2.) Luck. Company stock did me very well over the years. Roughly 1/2 of our brokerage account is a result of that stock. Company stock outperformed the S&P 500 by about 4x since 2006. Very risky to leave that many eggs in one basket, but we have diversified most of it over the past 2 years.
3.) Clear plan and aligned goals. Both sides of the marriage need to be on board with the saving plan. It will not work if your goals are not aligned with your spouse.

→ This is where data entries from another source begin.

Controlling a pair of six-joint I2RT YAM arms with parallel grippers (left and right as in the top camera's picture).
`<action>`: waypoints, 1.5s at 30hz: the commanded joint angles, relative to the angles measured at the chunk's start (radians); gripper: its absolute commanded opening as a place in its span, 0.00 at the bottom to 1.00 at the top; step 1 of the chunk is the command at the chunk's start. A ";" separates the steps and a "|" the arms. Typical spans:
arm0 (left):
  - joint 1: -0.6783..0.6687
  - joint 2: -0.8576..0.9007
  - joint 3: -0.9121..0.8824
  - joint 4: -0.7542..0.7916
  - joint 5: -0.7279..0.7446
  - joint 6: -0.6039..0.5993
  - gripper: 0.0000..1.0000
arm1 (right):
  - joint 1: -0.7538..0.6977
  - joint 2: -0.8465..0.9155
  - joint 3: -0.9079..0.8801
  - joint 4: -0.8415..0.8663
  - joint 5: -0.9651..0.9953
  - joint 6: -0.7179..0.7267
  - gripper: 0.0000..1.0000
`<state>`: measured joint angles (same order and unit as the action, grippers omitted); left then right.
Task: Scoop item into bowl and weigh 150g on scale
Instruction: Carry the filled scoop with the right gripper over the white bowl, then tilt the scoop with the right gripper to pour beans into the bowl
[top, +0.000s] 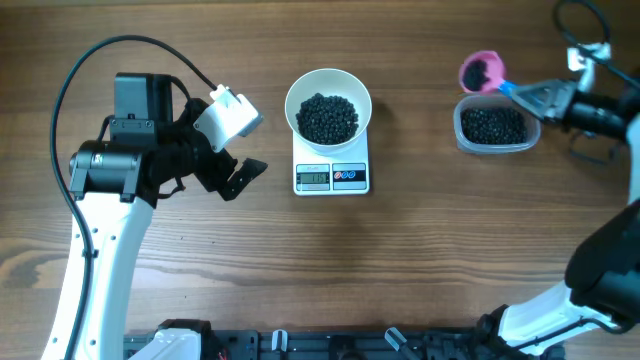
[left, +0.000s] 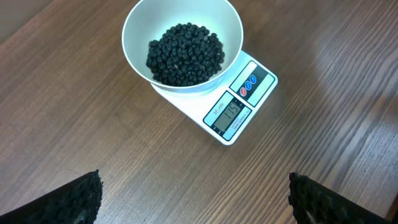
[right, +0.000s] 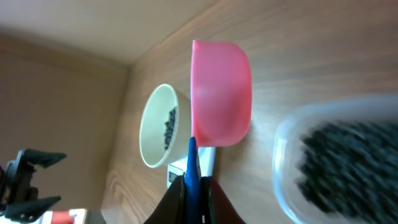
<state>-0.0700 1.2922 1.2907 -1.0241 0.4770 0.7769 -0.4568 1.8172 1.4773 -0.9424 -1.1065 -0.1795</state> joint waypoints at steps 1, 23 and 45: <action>0.000 0.004 -0.009 0.002 0.004 -0.006 1.00 | 0.122 -0.002 -0.002 0.129 -0.039 0.190 0.04; 0.000 0.004 -0.009 0.002 0.004 -0.006 1.00 | 0.610 -0.028 0.077 0.320 0.309 0.309 0.04; 0.000 0.004 -0.009 0.002 0.004 -0.006 1.00 | 0.742 -0.151 0.077 0.294 0.620 -0.016 0.04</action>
<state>-0.0700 1.2922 1.2907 -1.0237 0.4767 0.7769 0.2806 1.6829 1.5288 -0.6491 -0.4953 -0.1528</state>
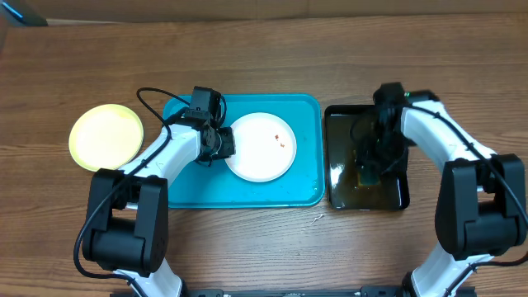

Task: Clean dirty plates on tray and stack at the side

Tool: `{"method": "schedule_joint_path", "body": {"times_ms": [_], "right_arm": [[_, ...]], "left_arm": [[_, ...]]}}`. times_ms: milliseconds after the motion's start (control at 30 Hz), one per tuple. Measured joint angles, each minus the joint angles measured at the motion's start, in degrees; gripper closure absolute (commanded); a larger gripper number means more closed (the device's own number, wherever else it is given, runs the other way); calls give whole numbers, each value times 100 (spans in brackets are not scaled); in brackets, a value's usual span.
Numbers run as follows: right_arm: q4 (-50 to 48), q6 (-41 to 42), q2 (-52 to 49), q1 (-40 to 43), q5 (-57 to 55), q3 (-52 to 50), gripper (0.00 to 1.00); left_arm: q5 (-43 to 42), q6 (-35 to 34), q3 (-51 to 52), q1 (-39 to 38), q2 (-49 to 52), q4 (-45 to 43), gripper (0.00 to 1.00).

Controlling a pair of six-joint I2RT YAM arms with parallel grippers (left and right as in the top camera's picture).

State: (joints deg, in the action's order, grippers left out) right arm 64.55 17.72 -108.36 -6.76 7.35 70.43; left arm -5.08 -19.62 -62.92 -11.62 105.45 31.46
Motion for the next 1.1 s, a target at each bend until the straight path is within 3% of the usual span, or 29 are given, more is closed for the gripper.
{"method": "schedule_joint_path", "body": {"times_ms": [67,100,133,200,233,333,367,400,433,567,667,800,900,967,1000,1067,1100], "right_arm": [[-219,0,-2,0,131,-238,39],[-326,0,-2,0,170,-334,45],[-389,-9,-2,0,195,-409,63],[-463,0,20,2,256,-496,81],[-529,2,42,2,293,-538,96],[-599,9,70,2,367,-610,96],[-599,7,79,2,385,-619,95],[-581,7,79,2,398,-619,73],[-560,4,79,2,422,-619,60],[-188,4,79,2,442,-498,20],[-225,-44,79,2,437,-238,8],[-815,-35,79,2,400,-31,9],[-1108,-26,79,2,337,-50,20],[-1316,-48,79,2,295,-109,34],[-1386,-57,79,2,280,-160,60],[-1508,-59,79,2,249,-313,95],[-1556,-61,79,2,247,-361,96]], "left_arm": [[2,0,0,0,0,0,75],[0,0,0,0,0,0,75],[2,0,0,0,0,2,75],[2,0,0,0,0,2,75],[0,0,0,0,0,4,75],[0,0,0,0,0,2,75],[0,0,0,0,0,2,75],[2,0,0,0,0,4,74],[2,0,0,0,0,2,72],[2,0,0,0,0,4,70],[0,0,0,0,0,2,70],[0,0,0,0,0,2,69],[0,0,0,0,0,4,69],[2,0,0,0,0,13,69],[2,0,0,0,0,17,69],[0,0,0,0,0,20,69],[2,0,0,0,0,20,69]]}}
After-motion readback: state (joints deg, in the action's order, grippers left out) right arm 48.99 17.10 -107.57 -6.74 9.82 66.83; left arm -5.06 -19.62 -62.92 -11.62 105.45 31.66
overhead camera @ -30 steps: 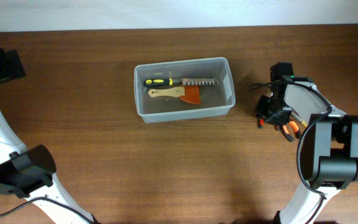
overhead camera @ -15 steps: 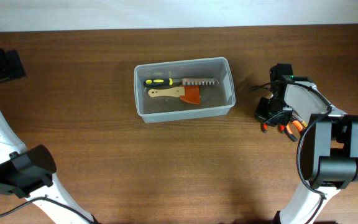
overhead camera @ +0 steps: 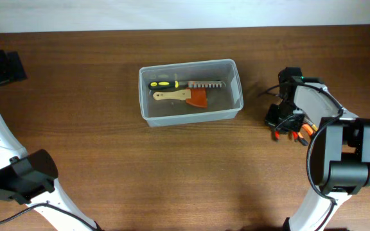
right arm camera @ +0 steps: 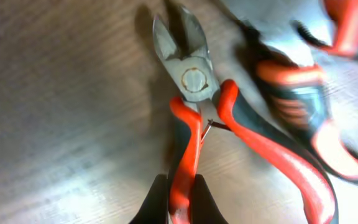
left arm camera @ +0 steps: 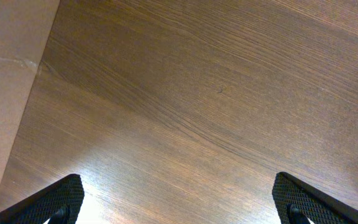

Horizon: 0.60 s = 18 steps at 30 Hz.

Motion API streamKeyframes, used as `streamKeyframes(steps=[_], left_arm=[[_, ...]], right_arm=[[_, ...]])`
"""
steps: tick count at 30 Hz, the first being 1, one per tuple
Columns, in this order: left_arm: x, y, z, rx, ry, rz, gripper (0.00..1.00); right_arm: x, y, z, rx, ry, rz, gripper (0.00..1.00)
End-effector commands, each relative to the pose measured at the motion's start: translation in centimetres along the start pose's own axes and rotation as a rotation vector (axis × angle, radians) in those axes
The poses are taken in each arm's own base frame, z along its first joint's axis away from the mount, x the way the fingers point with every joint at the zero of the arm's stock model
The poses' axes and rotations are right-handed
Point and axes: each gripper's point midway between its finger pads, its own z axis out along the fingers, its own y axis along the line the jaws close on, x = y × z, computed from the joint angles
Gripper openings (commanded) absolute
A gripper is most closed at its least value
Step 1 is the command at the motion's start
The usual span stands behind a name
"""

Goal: Pack container
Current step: 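Carry red pliers with right gripper and drop them in the container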

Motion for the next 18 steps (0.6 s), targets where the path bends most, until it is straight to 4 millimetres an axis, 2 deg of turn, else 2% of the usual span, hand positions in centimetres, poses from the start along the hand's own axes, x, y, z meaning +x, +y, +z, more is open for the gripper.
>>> streamKeyframes(steps=[1, 2, 3, 7, 10, 12, 15, 18], left_arm=[[-0.1, 0.0, 0.4, 0.009, 0.006, -0.017, 0.99], [-0.1, 0.0, 0.4, 0.009, 0.006, -0.017, 0.99], [-0.1, 0.0, 0.4, 0.009, 0.006, -0.017, 0.99], [-0.1, 0.0, 0.4, 0.009, 0.006, -0.017, 0.99], [-0.1, 0.0, 0.4, 0.009, 0.006, -0.017, 0.99], [-0.1, 0.0, 0.4, 0.009, 0.006, -0.017, 0.99], [-0.1, 0.0, 0.4, 0.009, 0.006, -0.017, 0.99], [-0.1, 0.0, 0.4, 0.009, 0.006, -0.017, 0.99]], right_arm=[[-2.2, 0.4, -4.3, 0.013, -0.097, -0.013, 0.04], [-2.3, 0.8, -5.4, 0.003, -0.112, -0.038, 0.04], [-2.7, 1.8, -7.9, -0.019, -0.151, -0.092, 0.04], [-2.7, 5.1, -14.4, -0.076, -0.284, -0.243, 0.04], [-1.4, 9.2, -19.6, -0.137, -0.399, -0.430, 0.04], [-0.1, 11.8, -22.1, -0.166, -0.470, -0.550, 0.04], [2.1, 16.4, -24.7, -0.197, -0.573, -0.771, 0.04], [4.5, 21.1, -25.5, -0.213, -0.667, -1.001, 0.04]])
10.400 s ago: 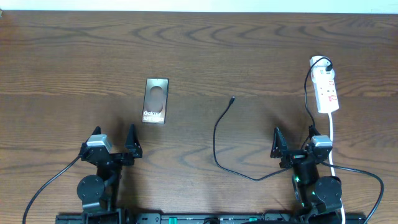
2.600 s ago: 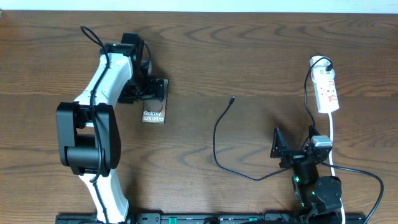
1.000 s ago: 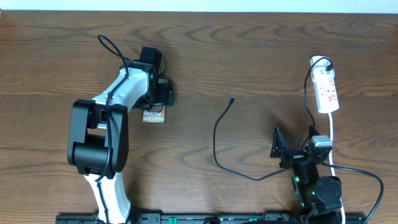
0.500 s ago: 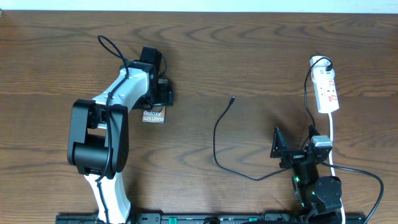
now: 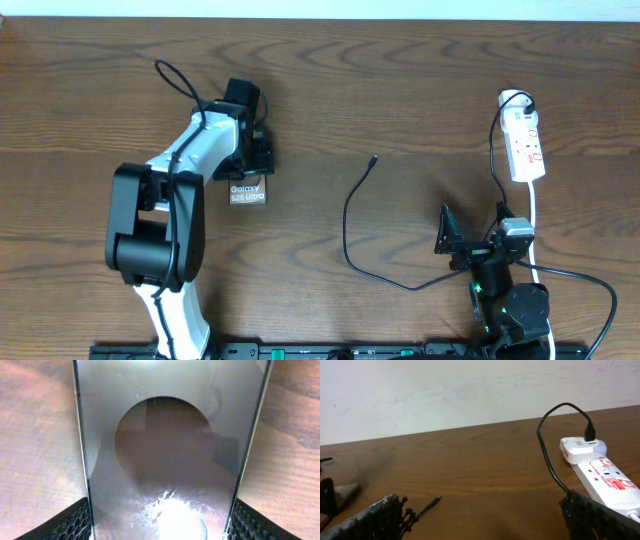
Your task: Plug charger to phone and switch on socket
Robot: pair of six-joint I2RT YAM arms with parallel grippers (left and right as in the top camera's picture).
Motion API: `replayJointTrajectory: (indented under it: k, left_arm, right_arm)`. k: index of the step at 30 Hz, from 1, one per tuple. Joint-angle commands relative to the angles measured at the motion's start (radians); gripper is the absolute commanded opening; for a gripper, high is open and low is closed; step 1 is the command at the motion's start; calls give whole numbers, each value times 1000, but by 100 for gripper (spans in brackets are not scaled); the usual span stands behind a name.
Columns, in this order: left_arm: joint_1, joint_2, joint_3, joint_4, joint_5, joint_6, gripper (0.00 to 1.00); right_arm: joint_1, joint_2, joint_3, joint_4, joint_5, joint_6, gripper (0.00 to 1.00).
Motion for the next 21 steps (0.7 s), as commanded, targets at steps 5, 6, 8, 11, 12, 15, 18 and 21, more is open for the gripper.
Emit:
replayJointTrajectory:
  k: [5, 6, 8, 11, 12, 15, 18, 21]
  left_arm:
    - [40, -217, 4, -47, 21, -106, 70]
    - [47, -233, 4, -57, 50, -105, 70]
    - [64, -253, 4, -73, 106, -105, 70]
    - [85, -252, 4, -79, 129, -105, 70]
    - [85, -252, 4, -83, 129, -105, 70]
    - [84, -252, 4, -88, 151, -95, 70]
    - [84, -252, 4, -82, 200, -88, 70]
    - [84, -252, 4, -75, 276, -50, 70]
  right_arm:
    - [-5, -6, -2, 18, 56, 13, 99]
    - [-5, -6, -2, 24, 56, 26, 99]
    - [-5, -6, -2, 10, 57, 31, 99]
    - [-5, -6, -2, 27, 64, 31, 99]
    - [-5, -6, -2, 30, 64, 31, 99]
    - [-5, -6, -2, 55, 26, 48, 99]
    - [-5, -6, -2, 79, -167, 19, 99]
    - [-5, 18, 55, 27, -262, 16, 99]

4.) Avoid lifestyle creep and keeping up with the Jonses
5. Take advantage of whatever 401k match your company has. Max out HSA and don’t use it. Pay off debt with interest that’s above what you think is reasonable for ROI% on a safe investment. Max out IRA/Roth then max out 401k. If there’s any left, put it into brokerage
Maxed it out every year since 2014. Company 401k match is aggressive and over 1/2 of our profit sharing goes into it each year
as a 32 year old with $3.4M, I am transparent about this topic -- https://www.instagram.com/p/C76ttI5xw29/?img_index=1
35 now - Started at <200k NW in 2019, tracked NW with empower around end of 2020, used to spend a lot on material goods and name brands. My friend shared the FIRE concept and then I started to aggressively save 70% of my paycheck (was still living at home, when i married I moved out lol) so it helped, placed most of my bonuses into investments, lived below my means then it just compounded from there. Mainly in index funds but i did do some risky gambles in EV/Tech/Quantum and now I’m just on auto pilot. Currently still sticking to the formula of not really buying anything I don’t find adds value (don’t really go out, eat out, occasional date night, and we do three major trips a year this is where we splurge on our vacations for the experiences)
1st correct spike was when I added a home purchase (then added the mortgage)
2nd spike was when i connected my brokerage to the app
3rd dip was when my employer changed 401k provided
4th spike was from a stock
all my money is in bitcoin. have 10 bitcoins holding until they reach past 20M predicted by 2030
How long ago did you buy them? What's your average cost per coin? It takes nerves of steel and a strong conviction to hold on and not diversify sooner.
I was in my early 30s for the first 5 years of my (now second) career. I was making on avg about $90k but in NYC. I had no kids, student loan debt, no credit card debt, a car loan (albeit at a 1% APR), and I was putting the BARE minimum towards a 401k and savings. The next 5 years I was making over $100k, paid off the car, no credit cards, still student loans, still investing & saving the bare minimum. Enter kids. I was making over $150k, but due to kids health issues and house renovations I had a lot of loans/credit card debt, another car loan, still minimum invested. I was in that position for about 2 years until I just eventually got a fire lit under me to say no more debt. No more blowing money. No more bare minimum investing. Paid off all credit cards, loans, cars, and stopped over spending on frivolous nonsense. Started investing 10-15% of my pay and then bumped it to 25% and once I really got aggressive it was like 45% of my pay which was closer to $250k. My networth went from probably $25k to $100k in about 1 year. From $100k-300k in about a year and from $300k-700k in about 3 years. It’s over $2M now with fully paid student loans, years of no car loan, years of no credit card debt, years of maxing 401k, HSA, IRA, and contributing to a taxable brokerage. I also paid off a home I use for rental income.
I had to get serious & aggressive. But I also took advantage of salary bumps by investing/saving and not giving in to lifestyle creep.